In the listing below, locate the line that contains "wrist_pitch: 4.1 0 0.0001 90" and the line that contains "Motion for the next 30". Restate word for word those two lines and every line between them, and nothing else.

═════ DATA UNDER STUDY ═════

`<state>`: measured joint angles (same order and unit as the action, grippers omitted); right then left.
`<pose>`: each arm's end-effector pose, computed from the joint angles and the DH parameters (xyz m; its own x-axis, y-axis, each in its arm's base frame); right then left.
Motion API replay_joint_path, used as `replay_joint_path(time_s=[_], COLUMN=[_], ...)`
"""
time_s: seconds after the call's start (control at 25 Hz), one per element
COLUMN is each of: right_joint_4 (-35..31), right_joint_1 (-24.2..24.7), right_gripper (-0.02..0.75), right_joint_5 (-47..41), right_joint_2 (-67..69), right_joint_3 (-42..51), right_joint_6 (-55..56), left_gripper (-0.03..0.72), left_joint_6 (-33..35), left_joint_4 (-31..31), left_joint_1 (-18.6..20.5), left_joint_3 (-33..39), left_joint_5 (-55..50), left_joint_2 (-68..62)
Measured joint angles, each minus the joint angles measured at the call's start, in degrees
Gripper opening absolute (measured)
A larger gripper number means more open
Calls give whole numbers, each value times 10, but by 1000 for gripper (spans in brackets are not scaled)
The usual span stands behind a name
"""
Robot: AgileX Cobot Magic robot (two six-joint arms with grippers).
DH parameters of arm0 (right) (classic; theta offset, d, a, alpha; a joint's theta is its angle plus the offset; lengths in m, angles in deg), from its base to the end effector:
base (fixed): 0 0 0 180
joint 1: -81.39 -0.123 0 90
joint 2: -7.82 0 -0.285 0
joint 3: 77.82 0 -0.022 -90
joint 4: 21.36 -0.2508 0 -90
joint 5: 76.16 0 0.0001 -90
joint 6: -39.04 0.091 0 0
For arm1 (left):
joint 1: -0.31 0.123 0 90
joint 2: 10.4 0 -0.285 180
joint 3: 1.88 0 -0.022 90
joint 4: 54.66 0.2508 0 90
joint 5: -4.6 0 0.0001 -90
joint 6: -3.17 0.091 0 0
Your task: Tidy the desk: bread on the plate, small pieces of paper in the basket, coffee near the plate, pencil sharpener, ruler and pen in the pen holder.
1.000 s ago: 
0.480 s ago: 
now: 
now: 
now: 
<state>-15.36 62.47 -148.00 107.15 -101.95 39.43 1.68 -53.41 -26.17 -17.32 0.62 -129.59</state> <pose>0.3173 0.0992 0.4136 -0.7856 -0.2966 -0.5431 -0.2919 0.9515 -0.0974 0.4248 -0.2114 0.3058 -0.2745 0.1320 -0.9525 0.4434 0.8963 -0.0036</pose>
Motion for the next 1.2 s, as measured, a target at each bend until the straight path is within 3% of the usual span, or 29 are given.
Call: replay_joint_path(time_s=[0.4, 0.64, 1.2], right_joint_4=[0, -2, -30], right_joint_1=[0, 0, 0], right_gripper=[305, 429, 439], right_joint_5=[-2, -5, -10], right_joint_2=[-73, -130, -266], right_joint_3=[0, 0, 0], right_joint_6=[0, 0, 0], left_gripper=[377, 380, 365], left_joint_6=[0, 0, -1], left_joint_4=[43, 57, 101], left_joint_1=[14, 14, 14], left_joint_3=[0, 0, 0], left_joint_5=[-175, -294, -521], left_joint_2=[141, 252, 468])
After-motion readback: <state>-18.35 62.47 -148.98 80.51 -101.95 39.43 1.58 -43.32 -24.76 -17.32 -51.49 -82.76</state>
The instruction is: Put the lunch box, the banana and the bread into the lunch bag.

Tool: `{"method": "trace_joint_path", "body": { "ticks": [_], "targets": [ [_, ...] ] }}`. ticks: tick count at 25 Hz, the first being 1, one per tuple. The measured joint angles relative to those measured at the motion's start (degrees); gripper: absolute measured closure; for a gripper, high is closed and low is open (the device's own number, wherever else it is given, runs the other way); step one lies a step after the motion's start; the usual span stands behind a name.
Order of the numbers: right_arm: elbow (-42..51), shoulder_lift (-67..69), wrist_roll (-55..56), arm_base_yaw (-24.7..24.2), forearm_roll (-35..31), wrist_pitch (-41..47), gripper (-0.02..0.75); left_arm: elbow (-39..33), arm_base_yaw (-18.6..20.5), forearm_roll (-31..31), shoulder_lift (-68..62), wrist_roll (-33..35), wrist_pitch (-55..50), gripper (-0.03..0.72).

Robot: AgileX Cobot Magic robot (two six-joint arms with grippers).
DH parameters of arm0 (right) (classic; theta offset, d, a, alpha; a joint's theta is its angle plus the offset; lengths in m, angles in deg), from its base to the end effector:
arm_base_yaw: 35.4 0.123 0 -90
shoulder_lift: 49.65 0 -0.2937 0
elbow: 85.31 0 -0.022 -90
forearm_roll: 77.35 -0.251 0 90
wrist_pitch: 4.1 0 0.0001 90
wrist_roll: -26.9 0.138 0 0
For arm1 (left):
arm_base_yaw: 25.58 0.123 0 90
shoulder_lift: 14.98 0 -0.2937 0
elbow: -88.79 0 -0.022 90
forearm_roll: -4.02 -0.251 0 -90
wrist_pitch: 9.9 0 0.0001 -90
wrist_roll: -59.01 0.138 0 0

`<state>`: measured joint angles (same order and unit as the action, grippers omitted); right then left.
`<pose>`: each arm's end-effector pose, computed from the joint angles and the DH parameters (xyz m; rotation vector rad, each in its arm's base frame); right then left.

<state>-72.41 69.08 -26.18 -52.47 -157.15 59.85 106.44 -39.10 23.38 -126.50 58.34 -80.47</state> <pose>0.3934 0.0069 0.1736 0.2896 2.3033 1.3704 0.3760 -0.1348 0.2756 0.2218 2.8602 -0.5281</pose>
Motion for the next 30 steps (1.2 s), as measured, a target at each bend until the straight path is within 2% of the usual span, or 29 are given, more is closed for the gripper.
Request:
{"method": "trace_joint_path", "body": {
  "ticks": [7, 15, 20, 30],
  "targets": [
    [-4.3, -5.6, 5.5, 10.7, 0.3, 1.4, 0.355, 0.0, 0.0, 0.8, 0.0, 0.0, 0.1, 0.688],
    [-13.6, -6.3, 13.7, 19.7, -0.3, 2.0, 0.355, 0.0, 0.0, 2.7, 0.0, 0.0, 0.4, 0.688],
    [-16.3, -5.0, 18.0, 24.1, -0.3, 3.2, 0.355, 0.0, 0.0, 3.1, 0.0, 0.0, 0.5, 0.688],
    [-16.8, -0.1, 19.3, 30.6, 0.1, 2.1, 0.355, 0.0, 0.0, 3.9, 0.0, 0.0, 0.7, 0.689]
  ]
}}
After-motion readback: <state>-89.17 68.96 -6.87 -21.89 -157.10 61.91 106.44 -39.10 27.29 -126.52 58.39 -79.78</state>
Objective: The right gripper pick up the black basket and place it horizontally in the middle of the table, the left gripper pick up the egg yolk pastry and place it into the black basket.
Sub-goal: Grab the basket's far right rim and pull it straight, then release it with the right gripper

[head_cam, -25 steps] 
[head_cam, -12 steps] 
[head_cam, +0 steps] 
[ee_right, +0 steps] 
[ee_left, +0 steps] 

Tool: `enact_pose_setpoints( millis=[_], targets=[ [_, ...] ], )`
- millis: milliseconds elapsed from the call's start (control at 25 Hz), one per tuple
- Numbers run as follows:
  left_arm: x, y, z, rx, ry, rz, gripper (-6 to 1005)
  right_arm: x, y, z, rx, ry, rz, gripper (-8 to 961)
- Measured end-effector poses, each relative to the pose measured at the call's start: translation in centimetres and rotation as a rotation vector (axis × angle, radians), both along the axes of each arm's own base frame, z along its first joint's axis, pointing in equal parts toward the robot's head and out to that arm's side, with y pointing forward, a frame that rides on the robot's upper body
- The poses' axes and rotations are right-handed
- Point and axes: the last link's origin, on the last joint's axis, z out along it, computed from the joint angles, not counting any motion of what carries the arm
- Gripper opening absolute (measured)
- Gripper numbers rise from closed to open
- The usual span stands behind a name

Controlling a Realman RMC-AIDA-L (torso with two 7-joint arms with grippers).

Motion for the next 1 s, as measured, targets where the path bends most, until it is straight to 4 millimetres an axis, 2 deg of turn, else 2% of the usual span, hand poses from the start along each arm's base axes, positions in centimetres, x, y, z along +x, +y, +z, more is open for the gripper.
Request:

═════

• PROBLEM SOLUTION:
wrist_pitch: 4.1 0 0.0001 90
wrist_roll: -26.9 0.138 0 0
For arm1 (left):
arm_base_yaw: 25.58 0.123 0 90
shoulder_lift: 14.98 0 -0.2937 0
elbow: -88.79 0 -0.022 90
forearm_roll: -4.02 -0.251 0 -90
wrist_pitch: 9.9 0 0.0001 -90
wrist_roll: -59.01 0.138 0 0

`<state>`: measured joint angles (same order and unit as the action, grippers omitted); right then left.
`<pose>`: each arm's end-effector pose, computed from the joint angles and the DH parameters (xyz m; rotation vector rad, each in its arm's base frame); right then left.

<state>-72.41 69.08 -26.18 -52.47 -157.15 59.85 106.44 -39.10 23.38 -126.50 58.34 -80.47</state> <pose>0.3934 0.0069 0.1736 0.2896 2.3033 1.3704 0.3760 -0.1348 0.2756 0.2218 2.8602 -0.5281</pose>
Motion for the next 30 steps (1.2 s), as measured, a target at each bend until the straight path is within 2% of the usual span, or 29 are given, more is closed for the gripper.

Work on this exercise has been completed.